PROBLEM TO SOLVE.
In the data below, locate each line with the word "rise" and list it.

[Recorded data]
== Segment start ==

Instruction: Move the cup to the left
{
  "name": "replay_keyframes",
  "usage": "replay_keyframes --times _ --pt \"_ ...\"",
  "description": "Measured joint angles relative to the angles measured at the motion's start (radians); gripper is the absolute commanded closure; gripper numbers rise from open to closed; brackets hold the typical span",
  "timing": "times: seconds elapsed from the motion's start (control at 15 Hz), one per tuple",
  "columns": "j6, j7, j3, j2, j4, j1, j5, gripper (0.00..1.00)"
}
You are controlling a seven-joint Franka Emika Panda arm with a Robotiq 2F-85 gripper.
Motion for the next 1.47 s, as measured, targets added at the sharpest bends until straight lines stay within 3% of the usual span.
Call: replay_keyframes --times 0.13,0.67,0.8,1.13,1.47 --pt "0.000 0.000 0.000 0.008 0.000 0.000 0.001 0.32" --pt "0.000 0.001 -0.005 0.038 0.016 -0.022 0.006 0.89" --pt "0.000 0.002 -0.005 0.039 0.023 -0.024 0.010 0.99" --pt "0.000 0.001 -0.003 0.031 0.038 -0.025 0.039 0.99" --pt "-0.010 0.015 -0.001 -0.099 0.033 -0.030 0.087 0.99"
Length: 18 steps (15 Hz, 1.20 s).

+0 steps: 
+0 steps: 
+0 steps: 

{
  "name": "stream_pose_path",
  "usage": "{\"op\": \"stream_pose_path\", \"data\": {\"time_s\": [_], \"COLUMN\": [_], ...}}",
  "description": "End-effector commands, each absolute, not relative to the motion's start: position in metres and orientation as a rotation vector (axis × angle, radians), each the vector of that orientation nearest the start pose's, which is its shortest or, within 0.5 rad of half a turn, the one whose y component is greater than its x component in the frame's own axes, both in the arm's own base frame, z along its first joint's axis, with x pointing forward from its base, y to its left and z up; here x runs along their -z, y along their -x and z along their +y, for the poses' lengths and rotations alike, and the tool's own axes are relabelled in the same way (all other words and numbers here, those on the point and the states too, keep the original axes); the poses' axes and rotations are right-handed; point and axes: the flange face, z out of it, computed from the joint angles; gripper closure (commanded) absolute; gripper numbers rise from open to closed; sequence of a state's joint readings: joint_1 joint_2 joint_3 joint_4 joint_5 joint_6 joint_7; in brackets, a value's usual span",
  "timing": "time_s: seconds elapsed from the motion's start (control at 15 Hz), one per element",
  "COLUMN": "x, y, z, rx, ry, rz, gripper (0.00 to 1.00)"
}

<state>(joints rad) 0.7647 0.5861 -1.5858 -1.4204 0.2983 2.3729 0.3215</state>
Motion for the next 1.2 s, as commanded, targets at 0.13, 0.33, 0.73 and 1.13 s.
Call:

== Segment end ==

TASK ANSWER.
  "description": "Measured joint angles relative to the angles measured at the motion's start (radians); gripper is the absolute commanded closure; gripper numbers rise from open to closed; brackets hold the typical span",
  "description": "End-effector commands, each absolute, not relative to the motion's start: position in metres and orientation as a rotation vector (axis × angle, radians), each the vector of that orientation nearest the start pose's, which is its shortest or, within 0.5 rad of half a turn, the one whose y component is greater than its x component in the frame's own axes, both in the arm's own base frame, z along its first joint's axis, with x pointing forward from its base, y to its left and z up; here x runs along their -z, y along their -x and z along their +y, for the poses' lengths and rotations alike, and the tool's own axes are relabelled in the same way (all other words and numbers here, those on the point and the states too, keep the original axes); the poses' axes and rotations are right-handed; point and axes: the flange face, z out of it, computed from the joint angles; gripper closure (commanded) absolute; gripper numbers rise from open to closed; sequence of a state's joint readings: joint_1 joint_2 joint_3 joint_4 joint_5 joint_6 joint_7; in brackets, a value's usual span",

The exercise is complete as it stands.